Give back exactly the lines of the material below, starting with the line with "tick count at" and going on through the line with "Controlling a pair".

*** Opening Supplied information ***

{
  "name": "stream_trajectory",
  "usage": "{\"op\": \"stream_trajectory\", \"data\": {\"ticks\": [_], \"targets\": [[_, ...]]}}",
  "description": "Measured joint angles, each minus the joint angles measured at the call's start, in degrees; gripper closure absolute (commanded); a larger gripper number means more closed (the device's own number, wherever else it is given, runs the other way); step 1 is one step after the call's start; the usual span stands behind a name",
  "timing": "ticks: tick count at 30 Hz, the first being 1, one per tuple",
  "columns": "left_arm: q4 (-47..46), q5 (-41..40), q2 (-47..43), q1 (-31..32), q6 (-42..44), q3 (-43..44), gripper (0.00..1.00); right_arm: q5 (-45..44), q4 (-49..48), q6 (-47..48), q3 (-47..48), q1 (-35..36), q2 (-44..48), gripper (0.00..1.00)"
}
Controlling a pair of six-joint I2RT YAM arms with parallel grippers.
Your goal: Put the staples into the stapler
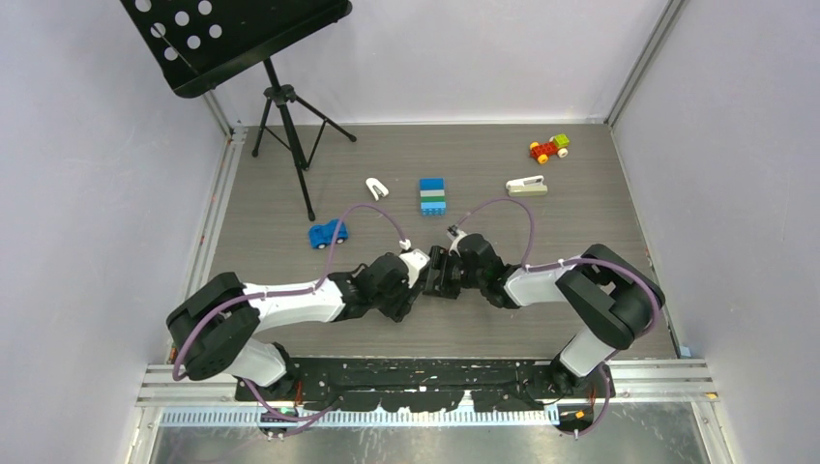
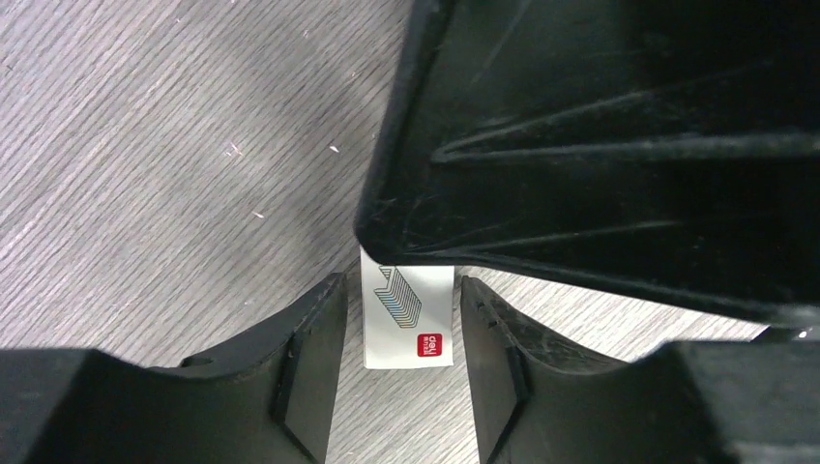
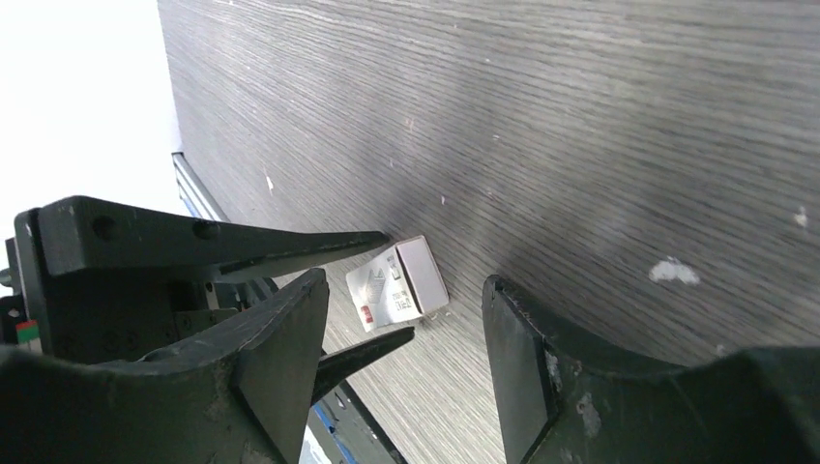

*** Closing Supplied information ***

Answer to the problem:
  "timing": "ticks: tick count at 30 Hz, the first being 1, one per tuple",
  "columns": "left_arm: q4 (-47..46), q5 (-41..40), q2 (-47..43), q1 (-31..32), q6 (-42..44), q3 (-43..44), gripper (0.00..1.00); right_arm: q5 (-45..44), q4 (-49..48), q6 (-47..48), q3 (-47..48), q1 (-35..36), q2 (-44..48), gripper (0.00..1.00)"
}
Controlling a pair of six-joint I2RT YAM arms with parallel grippers.

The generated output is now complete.